Subject: Re: Pressler Markup & Report From: R Ballard Date: Fri, 21 Apr 1995 13:18:59 -0400 (EDT)
How the Web Was Won
Subject: Re: Pressler Markup & Report From: R Ballard Date: Fri, 21 Apr 1995 13:18:59 -0400 (EDT)
In-Reply-To: 
Message-ID: 
MIME-Version: 1.0
Content-Type: TEXT/PLAIN; charset=US-ASCII



On Wed, 12 Apr 1995, S. Finer wrote:
> On Mon, 10 Apr 1995, R Ballard wrote:
> 
> > You would have to disable telnet, FTP, Web Browsers, and News.  You would 
> > also have to disable sockets programming (since the kid can get telnet 
> > anywhere).
> > 
> > What is needed is clients that request interactive password entry at 
> > start-up and send the authentication information to each server using a 
> > real-time encrypted key (Kerberos) validated by a third party server.
> 
> This is doable....but would the server need to be involved, ABSOLUTELY? 
> I'm not so sure your could not get decent lock-out capability on a purely 
> local basis.

The server knows the Host IP address and the TCP or UDP port number.  The 
Port number is dynamically assigned.  There isn't a public mapping of the 
user to the port implicit in the transport layer.  The session layer, 
which includes authentication, can be as simple as a user/password in 
clear text between a client and a server, or as complex as encrypted 
real-time "tickets" between client, server, and "trusted hosts".
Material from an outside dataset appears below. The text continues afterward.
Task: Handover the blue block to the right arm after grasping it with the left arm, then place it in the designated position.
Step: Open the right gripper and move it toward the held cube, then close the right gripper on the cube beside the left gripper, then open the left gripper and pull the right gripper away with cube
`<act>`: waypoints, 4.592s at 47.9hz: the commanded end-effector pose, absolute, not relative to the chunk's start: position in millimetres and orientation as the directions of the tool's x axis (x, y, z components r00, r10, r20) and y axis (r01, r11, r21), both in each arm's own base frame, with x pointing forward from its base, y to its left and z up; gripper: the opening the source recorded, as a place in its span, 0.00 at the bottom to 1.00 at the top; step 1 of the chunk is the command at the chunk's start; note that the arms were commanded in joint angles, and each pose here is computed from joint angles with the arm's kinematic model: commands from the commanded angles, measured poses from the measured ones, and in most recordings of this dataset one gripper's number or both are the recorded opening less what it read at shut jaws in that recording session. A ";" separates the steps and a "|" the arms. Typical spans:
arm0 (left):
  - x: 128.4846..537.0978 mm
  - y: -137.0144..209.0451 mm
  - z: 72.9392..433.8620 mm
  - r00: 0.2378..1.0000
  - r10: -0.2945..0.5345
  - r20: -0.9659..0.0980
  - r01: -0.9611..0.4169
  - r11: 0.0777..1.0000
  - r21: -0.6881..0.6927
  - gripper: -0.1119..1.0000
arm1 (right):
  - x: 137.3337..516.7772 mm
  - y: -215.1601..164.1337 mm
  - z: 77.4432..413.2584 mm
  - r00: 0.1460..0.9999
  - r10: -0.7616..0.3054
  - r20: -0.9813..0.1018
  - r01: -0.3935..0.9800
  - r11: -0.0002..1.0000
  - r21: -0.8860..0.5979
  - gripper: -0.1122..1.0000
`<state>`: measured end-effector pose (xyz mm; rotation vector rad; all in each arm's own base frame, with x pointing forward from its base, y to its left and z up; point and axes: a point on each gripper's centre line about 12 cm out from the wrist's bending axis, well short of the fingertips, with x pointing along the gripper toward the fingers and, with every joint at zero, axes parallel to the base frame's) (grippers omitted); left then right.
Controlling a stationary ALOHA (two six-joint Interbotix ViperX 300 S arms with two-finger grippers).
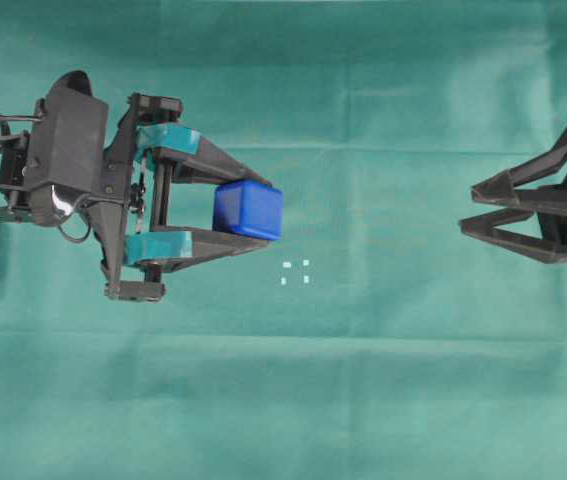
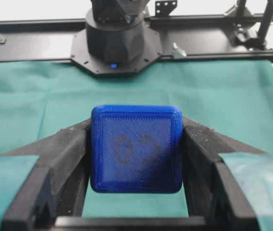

HTTP includes a generalized "authentication" parameter, but leaves the 
processing up to each implementation.  The best solution is to call a 
"general purpose" routine like "getpwent()" which can be used to search
yellow pages, kerberos, and local password files.  It can also use 
real-time decryption and "magic cookie" comparisons, similar to those 
used by X11 terminals.
> > This authentication software is widely available and can be enabled on 
> > most clients and servers with little effort.  By allowing the parents to 
> > sent the "Lockout" to a third-party server, the "Porno Board" can protect 
> > the children by using the authentication which will Identify the kid as a 
> > minor.

> IC- and agree, but can't much of this functionality be accomplished 
> locally ONLY?
Each parent would have to tell every host on the internet that he did not 
want his host to be accessible to their hosts.  In addition, each parent 
would have to lock out every host on the internet through a router or 
firewall that is inaccessable to the children.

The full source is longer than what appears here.